**Task directions:** Count how many lines in the material below hold the word "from"; the reply is that number alone.

**Given information:**
....
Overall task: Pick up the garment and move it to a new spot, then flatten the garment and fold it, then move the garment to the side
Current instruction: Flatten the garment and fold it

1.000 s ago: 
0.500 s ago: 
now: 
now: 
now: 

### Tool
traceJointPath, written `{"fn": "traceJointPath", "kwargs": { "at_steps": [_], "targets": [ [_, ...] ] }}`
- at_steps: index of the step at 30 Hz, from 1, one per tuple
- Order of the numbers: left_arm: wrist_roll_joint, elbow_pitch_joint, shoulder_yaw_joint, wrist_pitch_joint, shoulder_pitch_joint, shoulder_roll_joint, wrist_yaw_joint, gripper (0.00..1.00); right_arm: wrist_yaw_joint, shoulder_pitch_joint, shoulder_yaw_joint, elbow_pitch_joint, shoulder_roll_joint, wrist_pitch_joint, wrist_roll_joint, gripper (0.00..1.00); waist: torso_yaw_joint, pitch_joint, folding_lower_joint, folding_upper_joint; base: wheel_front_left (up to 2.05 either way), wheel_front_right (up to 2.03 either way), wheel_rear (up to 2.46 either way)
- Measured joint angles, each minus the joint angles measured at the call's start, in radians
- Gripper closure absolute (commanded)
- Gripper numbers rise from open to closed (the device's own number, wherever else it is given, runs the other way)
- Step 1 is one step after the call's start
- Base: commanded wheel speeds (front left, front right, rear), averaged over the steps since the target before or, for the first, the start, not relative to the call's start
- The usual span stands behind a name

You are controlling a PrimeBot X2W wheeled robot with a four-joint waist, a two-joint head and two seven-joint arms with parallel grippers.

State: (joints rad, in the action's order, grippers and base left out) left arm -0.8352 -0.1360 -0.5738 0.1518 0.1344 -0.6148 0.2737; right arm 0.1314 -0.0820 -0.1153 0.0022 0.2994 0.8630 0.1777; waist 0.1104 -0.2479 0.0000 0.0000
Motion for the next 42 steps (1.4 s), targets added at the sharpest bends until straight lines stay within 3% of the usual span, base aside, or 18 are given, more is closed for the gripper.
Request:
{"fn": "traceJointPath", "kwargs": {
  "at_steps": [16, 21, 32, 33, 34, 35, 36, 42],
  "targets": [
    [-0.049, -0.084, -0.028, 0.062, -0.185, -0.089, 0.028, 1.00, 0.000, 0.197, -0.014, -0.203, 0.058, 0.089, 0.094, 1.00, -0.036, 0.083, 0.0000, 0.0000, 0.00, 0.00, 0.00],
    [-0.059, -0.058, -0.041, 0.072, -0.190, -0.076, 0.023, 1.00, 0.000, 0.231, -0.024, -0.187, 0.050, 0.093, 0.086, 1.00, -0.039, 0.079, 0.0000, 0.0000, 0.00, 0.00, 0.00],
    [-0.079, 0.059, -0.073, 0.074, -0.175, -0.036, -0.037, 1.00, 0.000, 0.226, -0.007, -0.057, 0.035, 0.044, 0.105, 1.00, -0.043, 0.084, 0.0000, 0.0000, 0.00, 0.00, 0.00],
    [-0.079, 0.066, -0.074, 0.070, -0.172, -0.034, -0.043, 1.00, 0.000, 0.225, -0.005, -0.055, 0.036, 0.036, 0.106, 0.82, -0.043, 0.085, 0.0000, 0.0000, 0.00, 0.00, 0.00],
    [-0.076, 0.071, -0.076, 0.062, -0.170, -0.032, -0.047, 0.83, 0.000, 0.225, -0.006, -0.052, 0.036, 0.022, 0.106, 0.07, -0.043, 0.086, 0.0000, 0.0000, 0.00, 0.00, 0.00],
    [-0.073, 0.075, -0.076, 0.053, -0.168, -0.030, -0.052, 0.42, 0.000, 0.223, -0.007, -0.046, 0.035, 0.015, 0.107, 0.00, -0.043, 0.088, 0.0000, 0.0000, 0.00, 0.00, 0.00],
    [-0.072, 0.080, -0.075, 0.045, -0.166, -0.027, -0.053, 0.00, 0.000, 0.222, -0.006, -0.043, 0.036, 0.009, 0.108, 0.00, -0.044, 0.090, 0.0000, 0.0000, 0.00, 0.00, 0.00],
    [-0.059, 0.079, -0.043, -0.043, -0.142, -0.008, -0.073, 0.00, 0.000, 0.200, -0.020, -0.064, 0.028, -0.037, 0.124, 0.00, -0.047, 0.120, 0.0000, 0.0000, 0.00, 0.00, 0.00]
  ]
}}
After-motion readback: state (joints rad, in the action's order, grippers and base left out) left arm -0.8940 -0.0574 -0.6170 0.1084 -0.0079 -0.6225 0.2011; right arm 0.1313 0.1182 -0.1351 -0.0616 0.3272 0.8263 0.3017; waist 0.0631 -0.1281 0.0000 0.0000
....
**Answer to this task:** 2